Re: [Lsf-pc] Linux kernel impact on PostgreSQL performance

From: Jan Kara <jack(at)suse(dot)cz>
To: Heikki Linnakangas <hlinnakangas(at)vmware(dot)com>
Cc: Jim Nasby <jim(at)nasby(dot)net>, Andres Freund <andres(at)2ndQuadrant(dot)com>, Josh Berkus <josh(at)agliodbs(dot)com>, Hannu Krosing <hannu(at)2ndQuadrant(dot)com>, "lsf-pc(at)lists(dot)linux-foundation(dot)org" <lsf-pc(at)lists(dot)linux-foundation(dot)org>, Kevin Grittner <kgrittn(at)ymail(dot)com>, "pgsql-hackers(at)postgresql(dot)org" <pgsql-hackers(at)postgresql(dot)org>, Dave Chinner <david(at)fromorbit(dot)com>, Joshua Drake <jd(at)commandprompt(dot)com>, Bottomley James <James(dot)Bottomley(at)HansenPartnership(dot)com>, Claudio Freire <klaussfreire(at)gmail(dot)com>, Robert Haas <robertmhaas(at)gmail(dot)com>, Mel Gorman <mgorman(at)suse(dot)de>, Tom Lane <tgl(at)sss(dot)pgh(dot)pa(dot)us>, Trond Myklebust <trondmy(at)gmail(dot)com>, Magnus Hagander <magnus(at)hagander(dot)net>
Subject: Re: [Lsf-pc] Linux kernel impact on PostgreSQL performance
Date: 2014-01-15 09:35:44
Message-ID: 20140115093544.GB6732@quack.suse.cz
Views: Raw Message | Whole Thread | Download mbox | Resend email
Thread:
Lists: pgsql-hackers

On Wed 15-01-14 10:27:26, Heikki Linnakangas wrote:
> On 01/15/2014 06:01 AM, Jim Nasby wrote:
> >For the sake of completeness... it's theoretically silly that Postgres
> >is doing all this stuff with WAL when the filesystem is doing something
> >very similar with it's journal.
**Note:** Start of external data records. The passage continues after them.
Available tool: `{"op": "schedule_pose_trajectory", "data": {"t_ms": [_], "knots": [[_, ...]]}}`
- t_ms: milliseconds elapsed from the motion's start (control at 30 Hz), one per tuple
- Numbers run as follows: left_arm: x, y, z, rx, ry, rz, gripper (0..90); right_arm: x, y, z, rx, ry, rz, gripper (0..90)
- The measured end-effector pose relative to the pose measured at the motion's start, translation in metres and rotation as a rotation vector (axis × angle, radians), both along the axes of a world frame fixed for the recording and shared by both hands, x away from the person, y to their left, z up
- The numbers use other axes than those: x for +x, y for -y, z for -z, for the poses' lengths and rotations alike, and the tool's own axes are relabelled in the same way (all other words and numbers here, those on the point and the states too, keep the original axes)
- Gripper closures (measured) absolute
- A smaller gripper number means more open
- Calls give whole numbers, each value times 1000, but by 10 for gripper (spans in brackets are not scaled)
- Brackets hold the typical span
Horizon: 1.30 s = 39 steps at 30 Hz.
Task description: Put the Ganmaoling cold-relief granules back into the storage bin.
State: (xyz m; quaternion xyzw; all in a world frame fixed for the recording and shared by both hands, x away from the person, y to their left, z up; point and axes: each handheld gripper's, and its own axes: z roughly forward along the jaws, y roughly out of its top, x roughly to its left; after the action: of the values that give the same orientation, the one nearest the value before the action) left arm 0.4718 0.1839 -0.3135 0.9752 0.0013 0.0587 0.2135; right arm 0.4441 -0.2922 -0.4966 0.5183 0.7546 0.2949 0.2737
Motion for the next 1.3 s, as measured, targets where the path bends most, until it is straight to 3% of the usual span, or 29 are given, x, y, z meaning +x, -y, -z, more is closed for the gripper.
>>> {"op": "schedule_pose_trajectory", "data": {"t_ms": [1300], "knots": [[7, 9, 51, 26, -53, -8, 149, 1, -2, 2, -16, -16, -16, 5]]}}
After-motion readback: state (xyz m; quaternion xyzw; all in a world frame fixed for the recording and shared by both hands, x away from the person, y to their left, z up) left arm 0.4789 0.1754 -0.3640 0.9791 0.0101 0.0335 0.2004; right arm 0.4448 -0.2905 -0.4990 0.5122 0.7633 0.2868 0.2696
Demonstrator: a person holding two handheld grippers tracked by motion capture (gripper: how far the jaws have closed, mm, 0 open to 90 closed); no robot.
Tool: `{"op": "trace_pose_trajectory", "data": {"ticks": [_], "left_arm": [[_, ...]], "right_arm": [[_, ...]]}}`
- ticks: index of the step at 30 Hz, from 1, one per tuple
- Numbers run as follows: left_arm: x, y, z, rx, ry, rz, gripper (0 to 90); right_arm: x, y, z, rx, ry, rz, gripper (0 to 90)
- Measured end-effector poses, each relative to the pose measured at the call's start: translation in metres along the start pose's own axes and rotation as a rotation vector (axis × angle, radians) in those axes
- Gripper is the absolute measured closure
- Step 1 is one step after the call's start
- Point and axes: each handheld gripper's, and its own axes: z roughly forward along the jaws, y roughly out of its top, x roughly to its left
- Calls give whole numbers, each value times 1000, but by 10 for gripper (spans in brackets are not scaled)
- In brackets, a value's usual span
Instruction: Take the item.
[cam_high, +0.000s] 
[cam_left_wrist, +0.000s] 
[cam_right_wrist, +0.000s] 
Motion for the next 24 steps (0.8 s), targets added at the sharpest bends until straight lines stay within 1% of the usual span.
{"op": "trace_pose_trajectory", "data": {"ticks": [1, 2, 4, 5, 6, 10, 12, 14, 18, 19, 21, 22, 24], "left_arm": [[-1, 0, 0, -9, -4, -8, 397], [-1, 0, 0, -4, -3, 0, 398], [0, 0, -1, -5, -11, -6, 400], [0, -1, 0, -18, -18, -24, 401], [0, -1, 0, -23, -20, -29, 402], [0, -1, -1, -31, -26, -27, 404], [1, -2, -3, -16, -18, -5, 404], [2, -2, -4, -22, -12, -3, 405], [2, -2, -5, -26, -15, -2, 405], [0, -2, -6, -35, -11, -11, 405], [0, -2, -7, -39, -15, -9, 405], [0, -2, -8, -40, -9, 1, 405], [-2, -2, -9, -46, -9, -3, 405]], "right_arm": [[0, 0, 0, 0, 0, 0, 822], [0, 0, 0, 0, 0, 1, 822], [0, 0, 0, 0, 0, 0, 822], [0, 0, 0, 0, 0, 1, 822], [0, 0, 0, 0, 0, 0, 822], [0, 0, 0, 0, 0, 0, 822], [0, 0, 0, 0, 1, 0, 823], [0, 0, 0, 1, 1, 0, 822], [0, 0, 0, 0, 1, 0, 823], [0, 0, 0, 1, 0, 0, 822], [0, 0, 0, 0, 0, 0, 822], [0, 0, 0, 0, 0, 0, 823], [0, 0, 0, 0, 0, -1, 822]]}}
And an SSD drive (and next generation
> >spinning rust) is doing the same thing *again* in it's own journal.
> >
> >If all 3 communities (or even just 2 of them!) could agree on the
> >necessary interface a tremendous amount of this duplicated technology
> >could be eliminated.
> >
> >That said, I rather doubt the Postgres community would go this route,
> >not so much because of the presumably massive changes needed, but more
> >because our community is not a fan of restricting our users to things
> >like "Thou shalt use a journaled FS or risk all thy data!"
>
> The WAL is also used for continuous archiving and replication, not
> just crash recovery. We could skip full-page-writes, though, if we
> knew that the underlying filesystem/storage is guaranteeing that a
> write() is atomic.
>
> It might be useful for PostgreSQL somehow tell the filesystem that
> we're taking care of WAL-logging, so that the filesystem doesn't
> need to.
Well, journalling fs generally cares about its metadata consistency. We
have much weaker guarantees regarding file data because those guarantees
come at a cost most people don't want to pay.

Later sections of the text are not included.